**Activity:**
Give back all of the data exactly, with every picture omitted.

**Recorded data:**

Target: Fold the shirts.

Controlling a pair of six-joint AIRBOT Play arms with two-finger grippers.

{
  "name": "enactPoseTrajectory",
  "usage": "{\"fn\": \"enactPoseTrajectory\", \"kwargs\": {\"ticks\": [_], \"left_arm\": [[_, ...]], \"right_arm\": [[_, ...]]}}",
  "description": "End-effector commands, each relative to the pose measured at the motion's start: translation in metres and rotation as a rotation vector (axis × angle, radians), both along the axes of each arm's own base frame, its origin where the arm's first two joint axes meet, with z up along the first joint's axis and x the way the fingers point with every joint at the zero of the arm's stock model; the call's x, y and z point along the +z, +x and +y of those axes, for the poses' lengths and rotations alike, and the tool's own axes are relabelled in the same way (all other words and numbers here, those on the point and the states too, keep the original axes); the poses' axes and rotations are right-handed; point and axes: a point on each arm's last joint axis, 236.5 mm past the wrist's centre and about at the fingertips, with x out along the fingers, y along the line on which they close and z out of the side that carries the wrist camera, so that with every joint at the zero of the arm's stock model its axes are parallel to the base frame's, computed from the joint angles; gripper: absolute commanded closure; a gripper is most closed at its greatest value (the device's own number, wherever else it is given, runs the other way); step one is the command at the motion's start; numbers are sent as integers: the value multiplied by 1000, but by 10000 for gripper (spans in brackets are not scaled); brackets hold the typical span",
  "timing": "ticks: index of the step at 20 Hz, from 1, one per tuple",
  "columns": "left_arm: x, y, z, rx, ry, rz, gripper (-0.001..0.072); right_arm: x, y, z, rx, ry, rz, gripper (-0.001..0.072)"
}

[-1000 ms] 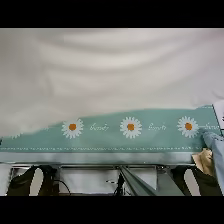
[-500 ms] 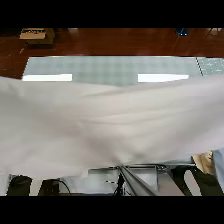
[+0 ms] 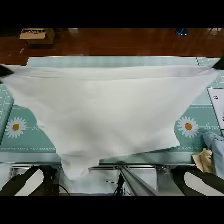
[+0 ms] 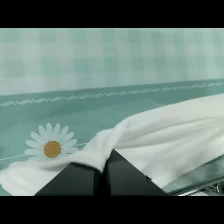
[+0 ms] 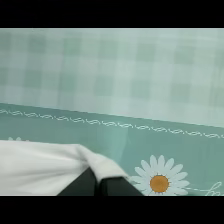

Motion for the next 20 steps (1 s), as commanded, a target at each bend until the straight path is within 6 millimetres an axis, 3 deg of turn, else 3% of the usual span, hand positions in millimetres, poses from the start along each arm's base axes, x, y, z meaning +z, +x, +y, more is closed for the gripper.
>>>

**Solved exercise:**
Target: Fold the shirts.

Controlling a pair of six-joint AIRBOT Play arms with two-finger grippers.

{
  "name": "enactPoseTrajectory",
  "usage": "{\"fn\": \"enactPoseTrajectory\", \"kwargs\": {\"ticks\": [_], \"left_arm\": [[_, ...]], \"right_arm\": [[_, ...]]}}",
  "description": "End-effector commands, each relative to the pose measured at the motion's start: translation in metres and rotation as a rotation vector (axis × angle, radians), both along the axes of each arm's own base frame, its origin where the arm's first two joint axes meet, with z up along the first joint's axis and x the way the fingers point with every joint at the zero of the arm's stock model; the call's x, y and z point along the +z, +x and +y of those axes, for the poses' lengths and rotations alike, and the tool's own axes are relabelled in the same way (all other words and numbers here, those on the point and the states too, keep the original axes); the poses' axes and rotations are right-handed; point and axes: a point on each arm's last joint axis, 236.5 mm past the wrist's centre and about at the fingertips, with x out along the fingers, y along the line on which they close and z out of the side that carries the wrist camera, so that with every joint at the zero of the arm's stock model its axes are parallel to the base frame's, computed from the joint angles; gripper: absolute commanded closure; a gripper is most closed at its greatest value (the device's own number, wherever else it is given, runs the other way); step one is the command at the motion's start; numbers are sent as integers: the value multiplied by 1000, but by 10000 for gripper (spans in brackets are not scaled); brackets hold the typical span",
  "timing": "ticks: index of the step at 20 Hz, from 1, one per tuple",
  "columns": "left_arm: x, y, z, rx, ry, rz, gripper (-0.001..0.072); right_arm: x, y, z, rx, ry, rz, gripper (-0.001..0.072)"
}

[-1000 ms] 
[-500 ms] 
[+0 ms] 
[+0 ms] 
[+0 ms] 

Motion for the next 20 steps (1 s), as commanded, a target at each bend until the straight path is within 6 millimetres an axis, 3 deg of turn, else 3% of the usual span, hand positions in millimetres, poses from the start along each arm's base axes, x, y, z meaning +z, +x, +y, more is closed for the gripper.
>>>

The output is finished.